We're not seeing new stories added week after week, but that doesn't mean it isn't coming along quickly. The podium is going to be HUGE (bigger than MLSE?).
 
^^^^ I agree. I walk by the site almost every day, and you can notice the changes daily. More rebar here, another column there... It's going slow because of the massive footprint. Those tall, straight outer walls took over a month to pour. The development is already quite dominant, and it looks like from the renders that the podium is only about halfway done.
 
Ah, movies!
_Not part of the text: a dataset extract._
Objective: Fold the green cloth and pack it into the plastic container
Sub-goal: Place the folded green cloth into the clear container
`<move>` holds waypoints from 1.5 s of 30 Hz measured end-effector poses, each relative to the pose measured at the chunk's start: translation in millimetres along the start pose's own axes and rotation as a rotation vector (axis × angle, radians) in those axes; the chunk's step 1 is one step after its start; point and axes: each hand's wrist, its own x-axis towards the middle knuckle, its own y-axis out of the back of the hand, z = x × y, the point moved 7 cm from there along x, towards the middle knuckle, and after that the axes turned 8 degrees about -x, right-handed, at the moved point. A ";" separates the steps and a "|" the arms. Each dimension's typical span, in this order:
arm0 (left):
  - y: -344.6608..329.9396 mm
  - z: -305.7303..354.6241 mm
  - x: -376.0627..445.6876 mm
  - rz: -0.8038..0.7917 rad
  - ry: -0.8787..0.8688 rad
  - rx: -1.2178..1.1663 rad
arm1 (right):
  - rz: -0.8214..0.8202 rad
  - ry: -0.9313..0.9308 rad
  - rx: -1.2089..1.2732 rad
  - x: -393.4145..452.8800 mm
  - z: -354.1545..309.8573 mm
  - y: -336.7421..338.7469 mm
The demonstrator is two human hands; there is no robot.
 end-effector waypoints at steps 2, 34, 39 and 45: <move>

We've come a long way since the Cyclorama ... which stood on the south side of Front Street at the foot of University Avenue from 1887 until it was demolished in 1976.

Perhaps you can share some of your memories of opening night with us.
 
From the City:

Cyclorama
Recreation site.
Location: The Cyclorama was built adjoining the Walker House Hotel on the west side; both were on the south side of Front Street just west of York Street. Its street address was 123 Front Street West. The boundaries of the lot were not large, and the building filled most of the lot. A narrow north/south laneway separated the Cyclorama from the Walker House. The large lot south of both the Cyclorama and Walker House was occupied by the old Union Station.

Current Use: University Place.

Historical Description: The Cyclorama was built in 1887 by the Toronto Art Company as a showroom for instructional art of the time. The building opened to the public on 13 September 1887. As its name implies, the Cyclorama was a circular building designed by architects Kennedy and Holland. Inside were panoramic murals on the walls in a continuous band, and these were of a religious nature. In its time, the murals were considered a major attraction. Today, it would be the design of the circular building that would attract attention. With the advent of moving pictures, the Cyclorama became superseded as an attraction. For some years, the building served the Petrie Machinery Company as factory space; then the Elgin Ford Company took over the building as a showroom for automobiles. Its final days were as a parking garage. Although the Cyclorama was listed on the City’s Inventory, it was demolished in 1976 to make way for the construction of University Place.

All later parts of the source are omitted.